Por encima de los números más básicos, llama la atención lo duro que está el alemán con su servicio, mostrándose imperial cada vez que enfrenta una bola de break en contra, por no hablar de su determinación si le toca jugar un tiebreak. “En hierba es muy complicado defender un registro como este, aunque te diría que en general también lo es. Hoy además hacía 40º ahí fuera, esto se nota mucho a la hora de sacar, hace que todo se vuelva mucho más complicado. Mirando la hierba de esta pista central que creo que se ha deteriorado bastante después de estos cinco días de la semana y todos los partidos que se han disputado en ella. Romper el saque se ha vuelto algo muy difícil, la calidad de la mayoría de todos los rivales es altísima, pero ahí estamos”, añadió el vigente campeón de Roland Garros.

Zverev espera a su bestia negra en semifinales
Tres partidos para calentar el brazo ya está bien para un Zverev que ahora sabe que vienen las curvas. Mañana le espera en la penúltima ronda Taylor Fritz, quien hoy tuvo que salvar una bola de partido ante Shelton para sobrevivir.
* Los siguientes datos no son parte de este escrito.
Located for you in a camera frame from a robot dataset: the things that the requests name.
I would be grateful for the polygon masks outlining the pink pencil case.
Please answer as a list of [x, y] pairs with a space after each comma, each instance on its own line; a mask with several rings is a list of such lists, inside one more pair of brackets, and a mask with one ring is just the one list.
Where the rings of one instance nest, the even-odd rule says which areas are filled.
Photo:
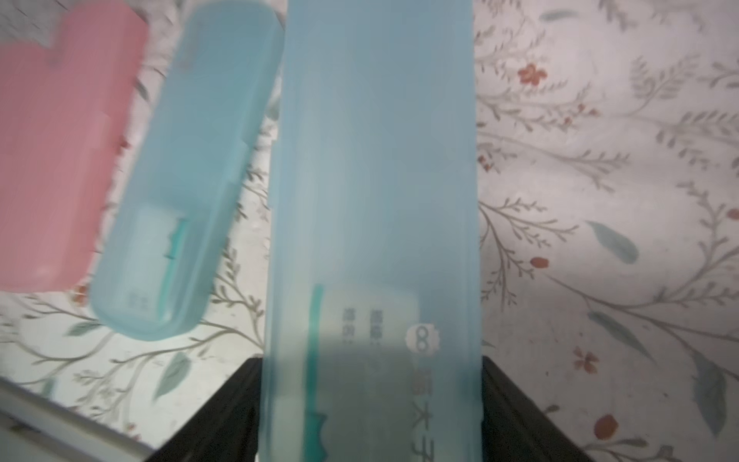
[[67, 290], [94, 254], [147, 22], [86, 1], [50, 46], [1, 48], [1, 288]]

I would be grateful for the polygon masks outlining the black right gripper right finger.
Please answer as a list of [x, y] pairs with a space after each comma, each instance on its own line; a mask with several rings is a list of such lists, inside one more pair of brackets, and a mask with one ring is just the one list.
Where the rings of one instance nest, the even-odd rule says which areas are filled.
[[487, 356], [481, 383], [483, 461], [591, 462]]

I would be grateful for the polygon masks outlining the teal pencil case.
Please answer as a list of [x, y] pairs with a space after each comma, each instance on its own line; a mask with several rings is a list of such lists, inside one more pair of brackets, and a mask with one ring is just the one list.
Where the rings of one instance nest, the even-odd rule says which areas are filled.
[[473, 4], [293, 1], [263, 461], [481, 460]]
[[189, 17], [90, 285], [90, 306], [141, 341], [202, 319], [281, 63], [261, 1]]

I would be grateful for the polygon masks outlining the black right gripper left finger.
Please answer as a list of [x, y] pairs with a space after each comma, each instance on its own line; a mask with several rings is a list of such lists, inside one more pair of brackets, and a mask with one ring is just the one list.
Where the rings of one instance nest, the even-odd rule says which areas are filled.
[[149, 462], [253, 462], [258, 452], [263, 360], [250, 358]]

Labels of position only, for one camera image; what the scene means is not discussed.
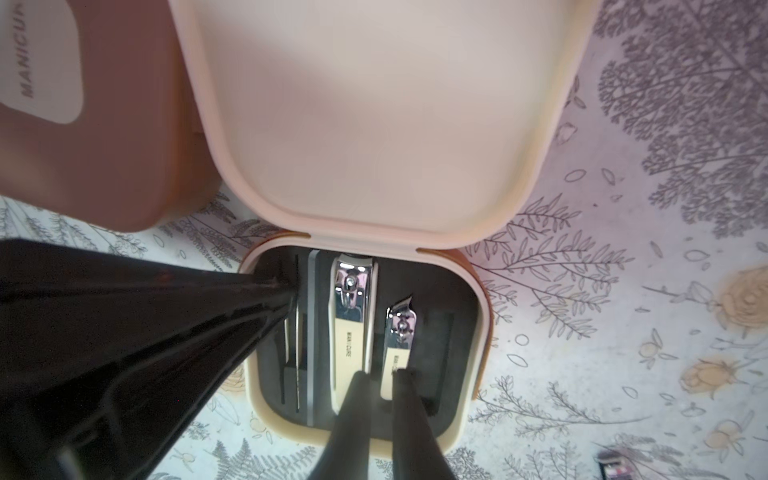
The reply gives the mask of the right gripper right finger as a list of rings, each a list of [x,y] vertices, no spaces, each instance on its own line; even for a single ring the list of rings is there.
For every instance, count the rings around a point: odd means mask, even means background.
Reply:
[[[428,423],[408,370],[393,374],[393,478],[449,479],[450,469]]]

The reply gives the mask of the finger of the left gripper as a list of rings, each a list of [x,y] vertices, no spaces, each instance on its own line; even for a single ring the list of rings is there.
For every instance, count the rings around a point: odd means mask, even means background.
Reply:
[[[285,317],[295,295],[280,277],[4,240],[1,381],[60,384],[191,349],[219,382]]]
[[[289,310],[238,308],[49,389],[36,478],[146,477]]]

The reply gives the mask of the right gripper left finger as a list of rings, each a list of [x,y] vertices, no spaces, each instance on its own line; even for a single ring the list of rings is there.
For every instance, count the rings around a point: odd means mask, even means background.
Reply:
[[[368,478],[371,412],[370,375],[358,371],[352,378],[327,445],[309,479]]]

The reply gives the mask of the small silver nail tool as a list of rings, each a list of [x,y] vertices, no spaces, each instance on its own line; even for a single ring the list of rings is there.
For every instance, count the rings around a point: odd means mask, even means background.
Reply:
[[[413,348],[418,316],[412,307],[412,297],[389,306],[385,320],[380,397],[384,401],[391,401],[394,373],[407,368]]]

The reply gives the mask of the cream nail clipper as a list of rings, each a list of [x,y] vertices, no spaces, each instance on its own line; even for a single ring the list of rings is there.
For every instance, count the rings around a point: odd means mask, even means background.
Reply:
[[[354,375],[371,371],[379,265],[347,254],[332,262],[328,306],[330,398],[338,414]]]

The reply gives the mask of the black tray cream case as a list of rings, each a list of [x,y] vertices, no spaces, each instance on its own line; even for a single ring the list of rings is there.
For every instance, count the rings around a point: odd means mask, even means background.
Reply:
[[[407,370],[442,453],[458,444],[482,377],[492,320],[484,287],[456,251],[351,247],[281,234],[249,251],[240,271],[297,284],[295,304],[245,362],[254,413],[277,435],[322,446],[338,416],[331,406],[328,306],[333,260],[371,257],[379,265],[371,371],[370,451],[390,459],[393,399],[380,397],[389,306],[411,296],[418,316]]]

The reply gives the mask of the small nail clipper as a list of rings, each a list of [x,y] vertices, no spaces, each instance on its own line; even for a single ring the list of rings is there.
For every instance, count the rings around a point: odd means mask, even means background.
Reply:
[[[642,475],[637,467],[621,451],[605,449],[597,454],[601,480],[640,480]]]

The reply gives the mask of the cream case lid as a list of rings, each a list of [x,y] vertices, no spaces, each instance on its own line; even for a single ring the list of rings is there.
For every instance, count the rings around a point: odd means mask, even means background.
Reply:
[[[174,1],[213,160],[274,225],[449,249],[528,199],[596,1]]]

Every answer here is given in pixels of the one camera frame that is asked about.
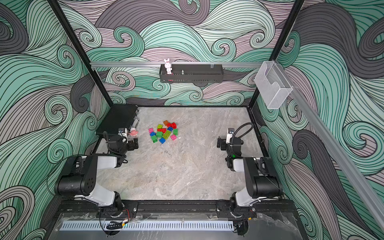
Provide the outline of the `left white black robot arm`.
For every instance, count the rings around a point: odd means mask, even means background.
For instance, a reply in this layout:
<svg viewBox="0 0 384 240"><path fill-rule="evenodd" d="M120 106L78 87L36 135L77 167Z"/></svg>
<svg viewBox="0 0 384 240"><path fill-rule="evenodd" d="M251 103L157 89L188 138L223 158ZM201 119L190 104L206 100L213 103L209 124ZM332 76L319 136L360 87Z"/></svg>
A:
<svg viewBox="0 0 384 240"><path fill-rule="evenodd" d="M118 218L129 211L118 192L108 190L98 183L97 172L126 164L126 153L137 150L139 141L129 134L111 136L106 131L103 132L103 138L109 152L68 157L57 178L54 192L61 198L93 203L112 218Z"/></svg>

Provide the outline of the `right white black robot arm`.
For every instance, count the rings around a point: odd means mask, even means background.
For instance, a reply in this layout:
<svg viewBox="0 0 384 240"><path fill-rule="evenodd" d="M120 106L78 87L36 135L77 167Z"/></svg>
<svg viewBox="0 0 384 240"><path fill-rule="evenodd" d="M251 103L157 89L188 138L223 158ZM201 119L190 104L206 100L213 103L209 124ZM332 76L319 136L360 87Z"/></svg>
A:
<svg viewBox="0 0 384 240"><path fill-rule="evenodd" d="M225 151L227 167L232 172L243 173L246 186L232 194L229 212L234 218L244 218L247 211L255 212L254 205L264 200L278 200L283 194L276 168L271 158L244 157L242 138L253 130L253 123L245 123L239 128L228 128L224 139L218 138L217 147Z"/></svg>

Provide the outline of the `lime long lego brick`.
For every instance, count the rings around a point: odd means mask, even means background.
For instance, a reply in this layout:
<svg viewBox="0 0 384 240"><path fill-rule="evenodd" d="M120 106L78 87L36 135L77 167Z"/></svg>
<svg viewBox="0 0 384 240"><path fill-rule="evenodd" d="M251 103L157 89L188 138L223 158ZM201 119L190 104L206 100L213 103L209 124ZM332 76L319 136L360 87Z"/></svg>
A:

La cuestión es que el estadounidense domina este cara a cara por 8-6, habiendo ganado los cinco últimos enfrentamientos. No le hará mucha gracia al de Hamburgo tener que verse las caras con el americano, aunque también es verdad que ahora está en el mejor momento de tomarse la venganza.
“Es verdad que he sufrido mucho últimamente cada vez que me toca jugar contra él, sobre todo la temporada pasada, aunque reconozco que en 2025 no conseguí jugar bien durante la mayor parte del tiempo, no me encontraba cómodo en la pista. Ahora las cosas han cambiado, me encuentro diferente, estoy jugando mucho mejor que la temporada pasada, así que espero continuar por este camino de cara al encuentro de mañana”, concluyó el hombre que tiene ante sí su sexta semifinal en Halle.